So, Where’s the MacBook Air With a Retina Display?

While Apple announced lots of goodies yesterday, the most impressive hardware news is the MacBook Pro with Retina display.

The machine is impressive. It’s clearly the result of taking a MacBook Pro and making it more Air-like. It’s thin (.71 inches), fast (thanks to the SSD) and has no optical drive.

Of course, the headlining features is the Retina display. Clocking in at 2880×1800 at 220 DPI, the 15.4 inch panel seems impossibly sharp.

(To see how dense the display is, check out this sample image on Apple’s web site.)

The base price is $400 more than the “regular” MacBook Pro below it. Starting at $2,199, a fully maxed out version costs $3,749.00. That’s with the following options:

  • $250 for 2.7GHz Quad-core Intel Core i7, Turbo Boost up to 3.7GHz
  • $200 for 16GB 1600MHz DDR3L SDRAM
  • $500 for 768GB Flash Storage

In semi-related news, Apple has discontinued the 17-inch MacBook Pro, making the 15 inch machine the largest since the 17-inch PowerBook G4 was announced at Macworld back in 2003.

In my mind, these two news items are clearly related. The new Retina MacBook Pro is the replacement for the 17-inch MacBook Pro. With more pixels and more power, it still gives pro users what they need, despite the lack of a SuperDrive and limited upgrade options.[1]

So, why isn’t there a MacBook Air with a Retina display?

It’s clear Apple sees the Retina display as a “pro feature” for its notebooks (for now, at least) due to its positioning the machine “above” the MacBook Pro line. Apple’s framed the Retina MacBook Pro as its vision of the future of its notebook line. As such, it doesn’t want to have the Retina display on a machine without the other goodies fit in the machine’s chassis. (Or maybe that battery required for the Retina display just can’t be crammed in a machine smaller than 15 inches right now.)

Then there’s the fact that people expect to pay less money for smaller computers.
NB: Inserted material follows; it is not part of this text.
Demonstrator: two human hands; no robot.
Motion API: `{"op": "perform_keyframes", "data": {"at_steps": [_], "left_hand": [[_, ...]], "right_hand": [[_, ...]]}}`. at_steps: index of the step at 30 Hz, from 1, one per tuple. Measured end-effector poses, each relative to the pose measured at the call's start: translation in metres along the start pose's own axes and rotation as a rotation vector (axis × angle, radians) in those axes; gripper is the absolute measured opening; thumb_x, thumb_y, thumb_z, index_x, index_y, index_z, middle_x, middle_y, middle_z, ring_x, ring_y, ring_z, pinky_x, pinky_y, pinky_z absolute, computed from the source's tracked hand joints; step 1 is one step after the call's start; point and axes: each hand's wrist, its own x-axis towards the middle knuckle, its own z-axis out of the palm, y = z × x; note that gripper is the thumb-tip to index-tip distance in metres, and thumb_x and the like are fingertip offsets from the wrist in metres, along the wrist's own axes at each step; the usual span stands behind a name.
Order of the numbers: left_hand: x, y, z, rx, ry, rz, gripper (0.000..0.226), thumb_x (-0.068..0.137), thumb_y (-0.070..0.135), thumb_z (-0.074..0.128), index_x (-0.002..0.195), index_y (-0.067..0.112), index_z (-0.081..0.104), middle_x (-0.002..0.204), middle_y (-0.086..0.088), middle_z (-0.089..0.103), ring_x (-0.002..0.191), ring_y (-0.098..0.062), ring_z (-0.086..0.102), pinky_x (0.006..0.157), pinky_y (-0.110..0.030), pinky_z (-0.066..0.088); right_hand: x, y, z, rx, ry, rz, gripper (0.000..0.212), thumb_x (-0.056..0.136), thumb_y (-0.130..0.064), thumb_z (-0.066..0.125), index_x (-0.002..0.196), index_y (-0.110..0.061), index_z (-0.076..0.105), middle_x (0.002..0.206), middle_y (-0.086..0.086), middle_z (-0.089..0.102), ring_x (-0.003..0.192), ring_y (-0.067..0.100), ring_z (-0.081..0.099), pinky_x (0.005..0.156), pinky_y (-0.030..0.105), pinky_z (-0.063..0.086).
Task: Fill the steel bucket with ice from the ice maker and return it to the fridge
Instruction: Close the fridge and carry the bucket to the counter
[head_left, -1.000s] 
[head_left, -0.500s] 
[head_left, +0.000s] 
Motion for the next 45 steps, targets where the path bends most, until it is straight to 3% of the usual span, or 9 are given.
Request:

The 11.6-inch MacBook Air is less than the 13.3-inch MacBook Air, and the 27-inch iMac is more than the 21.5-inch iMac.

This has to do with the costs involved in building a machine (bigger display, bigger chassis, etc.), and I just don’t think Apple can cram a Retina display in a $1,200 MacBook Air quite yet, and people probably aren’t willing to pay $2,000 for a MacBook Air.

Will we see a MacBook Air with a Retina display? Of course we will at some point, but for now, Apple’s content to introduce the feature slowly, which makes perfect sense to me.


  1. The RAM is soldered on the logic board.  ↩

On That Crappy Mac Pro Update

Marco:

After two years, the Mac Pro was “updated” today, sort of: now we can choose slightly faster two-year-old CPUs at the top end, and the other two-year-old CPU options are cheaper now.

That’s about it.

No Xeon E5 CPUs, no USB 3, no Thunderbolt. They’re even shipping the same two-year-old graphics cards. Same motherboard, slightly different CPU options from 2010. That’s it.

If there were doubts before, there shouldn’t be now — the Mac Pro is dying. With such a lackluster update, its clear that Apple doesn’t care about the machine.

While the entire computer market has shifted to the notebook, there are still legitimate reasons to purchase and use a Mac Pro, but Apple seems to think that list is shrinking.

Aperture, iPhoto Updated

Cody Fink at MacStories:

Touching on two very important photo editing updates today, Apple has released Aperture 3.3 and iPhoto 9.3, specifically targeting the MacBook Pro with Retina display. In this update, Aperture and iPhoto will now share the same libraries — this means that you can import images into iPhoto from your iPhone 4S, then edit specific images later in Aperture without having to import or duplicate images. The unified library should make life much easier for photographers wanting to get the most out of their images.